= SUPPLIED RECORDS =
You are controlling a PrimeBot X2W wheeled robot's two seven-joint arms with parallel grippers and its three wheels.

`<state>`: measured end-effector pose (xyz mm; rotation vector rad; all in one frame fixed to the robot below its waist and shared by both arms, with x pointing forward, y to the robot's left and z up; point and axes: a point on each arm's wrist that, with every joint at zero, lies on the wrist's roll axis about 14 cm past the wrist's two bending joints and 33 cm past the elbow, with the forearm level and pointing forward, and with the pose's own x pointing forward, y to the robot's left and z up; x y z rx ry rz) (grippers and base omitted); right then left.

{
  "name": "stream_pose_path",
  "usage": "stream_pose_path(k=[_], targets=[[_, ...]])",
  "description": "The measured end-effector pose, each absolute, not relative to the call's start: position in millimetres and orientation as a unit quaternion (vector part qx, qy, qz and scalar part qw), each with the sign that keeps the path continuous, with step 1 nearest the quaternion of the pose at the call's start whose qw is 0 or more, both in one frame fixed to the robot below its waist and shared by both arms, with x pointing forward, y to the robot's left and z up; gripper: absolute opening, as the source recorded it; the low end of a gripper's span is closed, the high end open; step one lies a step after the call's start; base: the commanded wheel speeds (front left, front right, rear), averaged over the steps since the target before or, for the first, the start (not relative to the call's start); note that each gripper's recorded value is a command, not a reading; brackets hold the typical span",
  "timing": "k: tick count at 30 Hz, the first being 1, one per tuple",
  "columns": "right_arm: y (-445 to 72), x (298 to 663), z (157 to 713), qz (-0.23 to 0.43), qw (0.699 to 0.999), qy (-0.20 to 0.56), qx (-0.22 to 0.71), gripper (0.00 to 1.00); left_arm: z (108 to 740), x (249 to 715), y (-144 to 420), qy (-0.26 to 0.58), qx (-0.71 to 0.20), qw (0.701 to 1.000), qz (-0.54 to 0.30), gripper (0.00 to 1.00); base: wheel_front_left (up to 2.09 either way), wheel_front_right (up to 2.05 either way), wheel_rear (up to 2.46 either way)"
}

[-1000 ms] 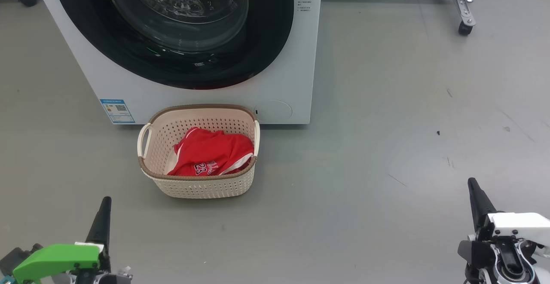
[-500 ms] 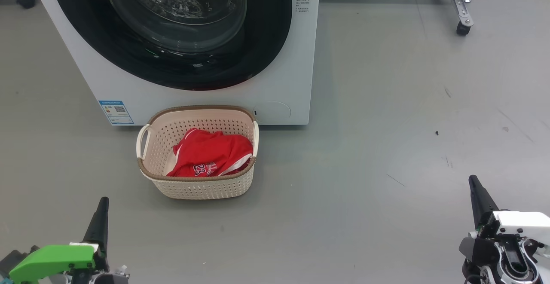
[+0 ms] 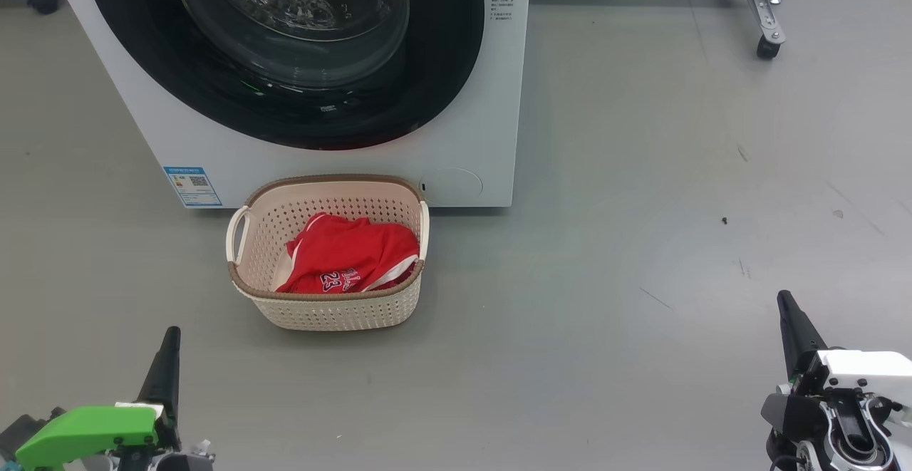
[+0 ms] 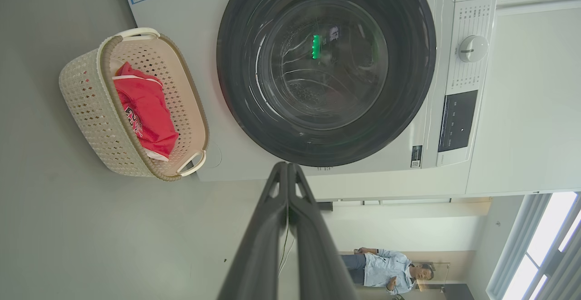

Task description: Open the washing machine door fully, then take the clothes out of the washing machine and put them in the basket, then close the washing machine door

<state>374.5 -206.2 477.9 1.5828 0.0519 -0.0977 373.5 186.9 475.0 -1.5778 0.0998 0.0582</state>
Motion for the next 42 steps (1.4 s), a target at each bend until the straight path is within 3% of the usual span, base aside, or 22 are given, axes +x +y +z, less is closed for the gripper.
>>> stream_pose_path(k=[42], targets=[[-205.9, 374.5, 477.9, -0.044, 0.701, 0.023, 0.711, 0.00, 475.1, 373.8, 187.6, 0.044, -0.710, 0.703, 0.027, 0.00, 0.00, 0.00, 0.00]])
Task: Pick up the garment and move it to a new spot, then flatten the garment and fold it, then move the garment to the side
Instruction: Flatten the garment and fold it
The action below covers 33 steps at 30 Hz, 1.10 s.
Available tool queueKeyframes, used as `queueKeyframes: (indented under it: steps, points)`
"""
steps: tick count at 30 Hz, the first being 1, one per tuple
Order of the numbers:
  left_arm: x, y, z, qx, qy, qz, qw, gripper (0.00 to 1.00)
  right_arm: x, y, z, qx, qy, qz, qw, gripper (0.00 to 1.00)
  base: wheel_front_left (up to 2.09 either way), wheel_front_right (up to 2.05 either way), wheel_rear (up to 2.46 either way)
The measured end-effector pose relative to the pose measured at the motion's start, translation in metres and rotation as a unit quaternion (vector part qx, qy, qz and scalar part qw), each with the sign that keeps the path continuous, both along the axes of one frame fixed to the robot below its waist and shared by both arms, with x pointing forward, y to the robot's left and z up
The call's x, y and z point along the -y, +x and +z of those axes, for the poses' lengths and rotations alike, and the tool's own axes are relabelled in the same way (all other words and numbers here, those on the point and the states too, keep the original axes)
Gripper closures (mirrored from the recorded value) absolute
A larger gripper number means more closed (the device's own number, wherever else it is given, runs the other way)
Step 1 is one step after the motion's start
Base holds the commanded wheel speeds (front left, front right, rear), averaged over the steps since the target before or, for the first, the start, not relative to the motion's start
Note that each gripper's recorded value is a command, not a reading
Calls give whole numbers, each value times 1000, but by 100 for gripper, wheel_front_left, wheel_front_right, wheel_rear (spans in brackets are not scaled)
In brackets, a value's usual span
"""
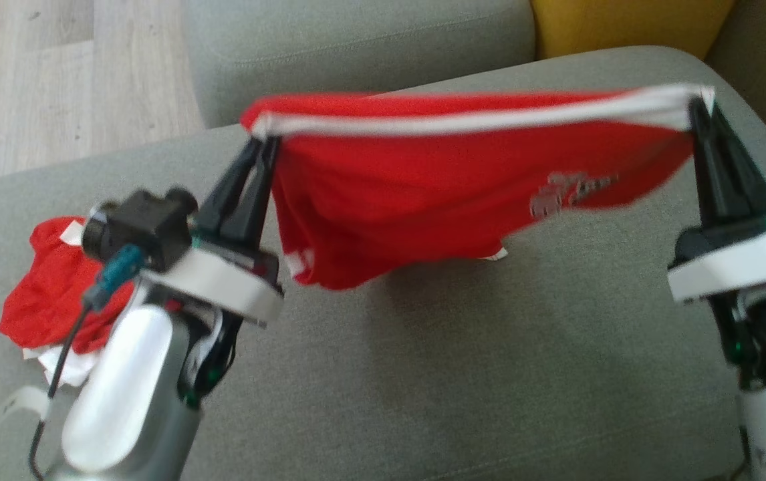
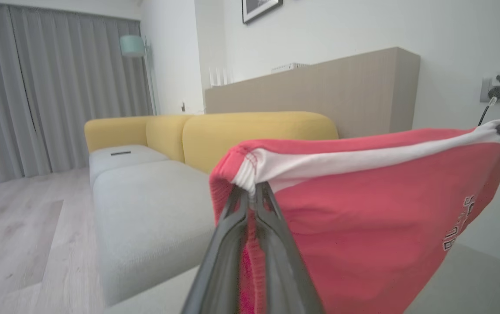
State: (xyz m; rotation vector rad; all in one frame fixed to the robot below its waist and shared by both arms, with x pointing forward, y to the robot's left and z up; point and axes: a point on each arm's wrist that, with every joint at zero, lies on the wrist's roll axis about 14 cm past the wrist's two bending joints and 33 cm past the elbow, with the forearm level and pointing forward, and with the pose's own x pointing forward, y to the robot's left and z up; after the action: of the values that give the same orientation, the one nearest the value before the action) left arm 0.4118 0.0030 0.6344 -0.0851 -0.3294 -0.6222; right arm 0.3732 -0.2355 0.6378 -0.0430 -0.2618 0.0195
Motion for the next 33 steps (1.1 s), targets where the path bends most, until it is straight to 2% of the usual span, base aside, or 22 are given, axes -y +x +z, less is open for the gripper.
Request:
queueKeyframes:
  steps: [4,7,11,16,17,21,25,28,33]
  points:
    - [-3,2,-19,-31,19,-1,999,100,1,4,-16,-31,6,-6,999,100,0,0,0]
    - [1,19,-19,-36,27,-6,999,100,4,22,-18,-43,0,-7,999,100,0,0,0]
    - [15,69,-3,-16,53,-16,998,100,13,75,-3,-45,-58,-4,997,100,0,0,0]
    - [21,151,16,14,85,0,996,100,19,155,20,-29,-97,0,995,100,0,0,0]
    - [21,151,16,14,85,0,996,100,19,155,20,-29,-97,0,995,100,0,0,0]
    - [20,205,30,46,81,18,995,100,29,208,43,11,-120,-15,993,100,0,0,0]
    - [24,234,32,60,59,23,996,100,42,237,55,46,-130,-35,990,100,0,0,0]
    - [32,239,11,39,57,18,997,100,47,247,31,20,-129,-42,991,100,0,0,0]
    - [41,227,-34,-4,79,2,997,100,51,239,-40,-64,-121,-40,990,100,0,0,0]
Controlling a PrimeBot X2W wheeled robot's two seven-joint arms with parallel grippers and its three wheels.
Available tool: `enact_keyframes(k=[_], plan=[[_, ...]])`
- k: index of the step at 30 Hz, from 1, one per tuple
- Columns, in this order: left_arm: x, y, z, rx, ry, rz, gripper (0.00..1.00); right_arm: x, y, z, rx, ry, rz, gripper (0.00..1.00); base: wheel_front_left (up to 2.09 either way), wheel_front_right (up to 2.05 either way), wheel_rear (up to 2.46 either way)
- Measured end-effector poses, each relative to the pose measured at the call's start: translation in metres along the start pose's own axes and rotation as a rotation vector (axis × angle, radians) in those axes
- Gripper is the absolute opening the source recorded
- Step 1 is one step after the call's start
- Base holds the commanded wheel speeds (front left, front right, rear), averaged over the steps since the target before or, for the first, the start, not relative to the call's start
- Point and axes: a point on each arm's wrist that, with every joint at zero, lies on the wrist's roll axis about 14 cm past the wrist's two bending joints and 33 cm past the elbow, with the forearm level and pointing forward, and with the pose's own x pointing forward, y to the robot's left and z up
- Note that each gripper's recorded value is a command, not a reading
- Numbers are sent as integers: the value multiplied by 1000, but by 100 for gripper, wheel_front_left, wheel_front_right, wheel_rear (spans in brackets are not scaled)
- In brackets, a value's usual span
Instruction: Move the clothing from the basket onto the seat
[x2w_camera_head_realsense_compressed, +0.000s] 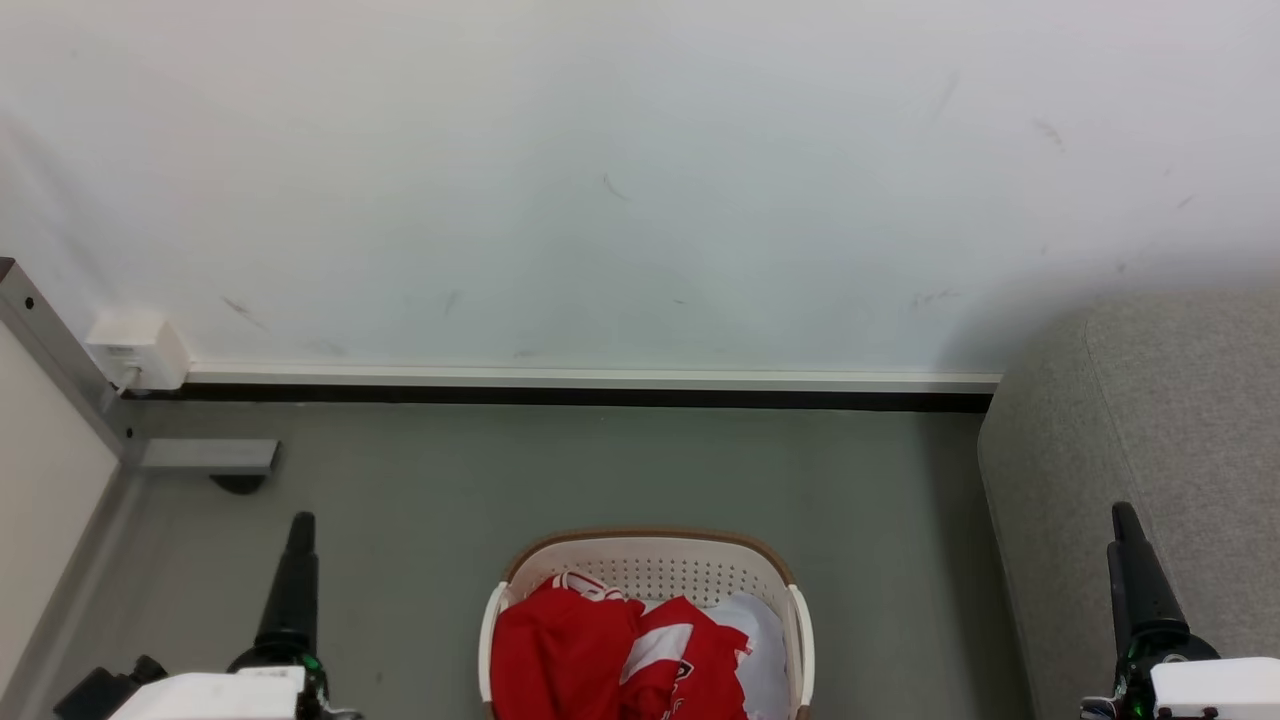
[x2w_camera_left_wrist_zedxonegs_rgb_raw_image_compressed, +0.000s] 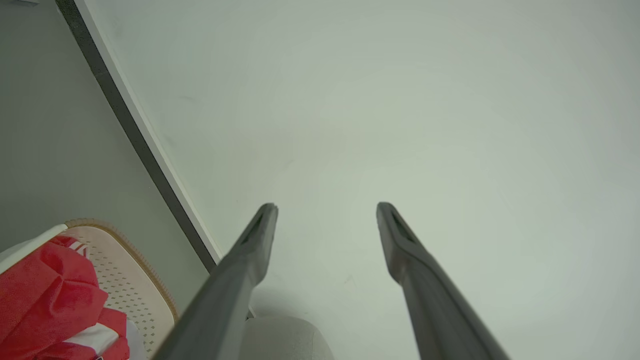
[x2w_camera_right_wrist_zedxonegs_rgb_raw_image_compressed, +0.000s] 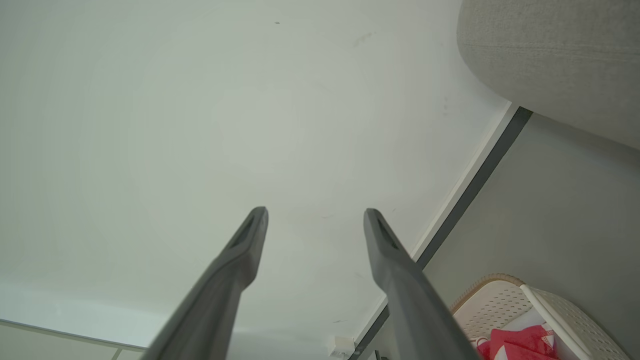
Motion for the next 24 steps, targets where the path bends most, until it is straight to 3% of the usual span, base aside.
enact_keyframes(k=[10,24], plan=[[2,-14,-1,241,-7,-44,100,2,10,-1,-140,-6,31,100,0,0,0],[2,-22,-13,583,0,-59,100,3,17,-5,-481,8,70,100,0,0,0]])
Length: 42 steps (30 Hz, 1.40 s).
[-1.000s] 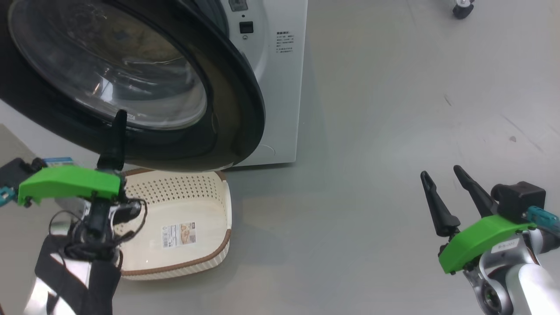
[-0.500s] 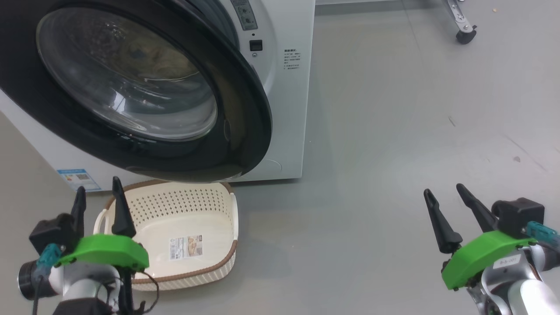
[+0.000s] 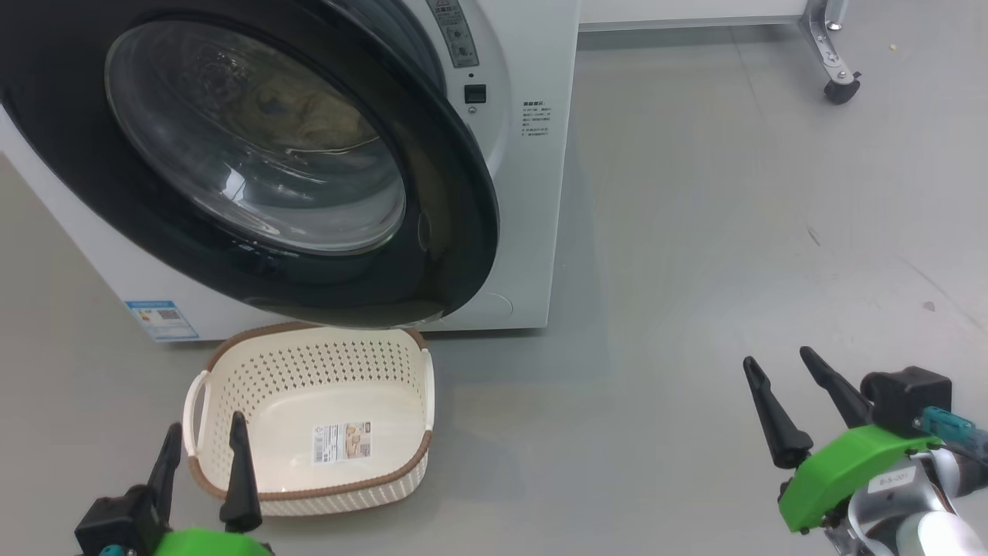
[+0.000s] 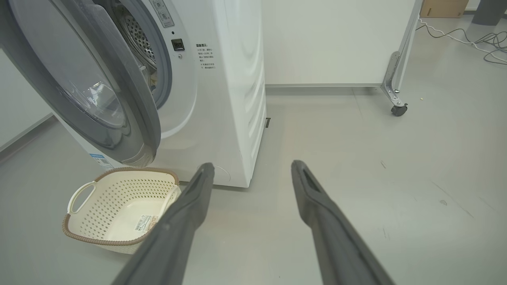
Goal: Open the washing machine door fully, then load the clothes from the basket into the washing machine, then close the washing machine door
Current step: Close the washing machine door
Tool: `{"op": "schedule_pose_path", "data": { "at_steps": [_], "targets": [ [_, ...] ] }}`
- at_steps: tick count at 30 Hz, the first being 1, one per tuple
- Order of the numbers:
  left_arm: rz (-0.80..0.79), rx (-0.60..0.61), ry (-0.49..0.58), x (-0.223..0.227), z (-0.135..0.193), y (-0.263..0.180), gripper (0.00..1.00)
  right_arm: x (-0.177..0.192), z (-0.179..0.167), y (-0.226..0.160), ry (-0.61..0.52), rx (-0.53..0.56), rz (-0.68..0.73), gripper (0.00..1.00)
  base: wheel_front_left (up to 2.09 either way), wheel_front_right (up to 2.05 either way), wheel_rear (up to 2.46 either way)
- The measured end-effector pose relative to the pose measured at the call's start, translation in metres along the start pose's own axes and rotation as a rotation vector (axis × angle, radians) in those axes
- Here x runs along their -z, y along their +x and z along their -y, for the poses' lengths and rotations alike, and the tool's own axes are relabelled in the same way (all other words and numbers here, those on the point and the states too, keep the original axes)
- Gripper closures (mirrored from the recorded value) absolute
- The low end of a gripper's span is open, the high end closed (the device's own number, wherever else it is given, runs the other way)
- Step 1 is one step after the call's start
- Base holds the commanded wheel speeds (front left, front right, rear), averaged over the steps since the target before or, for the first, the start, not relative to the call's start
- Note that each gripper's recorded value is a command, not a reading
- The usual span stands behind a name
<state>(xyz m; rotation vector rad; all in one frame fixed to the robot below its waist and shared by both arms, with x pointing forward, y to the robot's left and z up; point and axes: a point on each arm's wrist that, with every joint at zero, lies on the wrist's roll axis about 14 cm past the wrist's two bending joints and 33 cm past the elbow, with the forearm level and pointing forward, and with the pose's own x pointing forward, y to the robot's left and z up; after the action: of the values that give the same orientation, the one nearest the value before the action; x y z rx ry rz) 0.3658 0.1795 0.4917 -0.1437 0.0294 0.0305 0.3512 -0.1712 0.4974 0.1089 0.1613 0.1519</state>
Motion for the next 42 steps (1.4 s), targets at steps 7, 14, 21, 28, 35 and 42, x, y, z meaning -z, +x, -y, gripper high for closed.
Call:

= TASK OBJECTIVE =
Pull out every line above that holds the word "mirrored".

= EXERCISE RESPONSE =
Gripper closures (mirrored from the recorded value) absolute
- Gripper closures (mirrored from the recorded value) absolute

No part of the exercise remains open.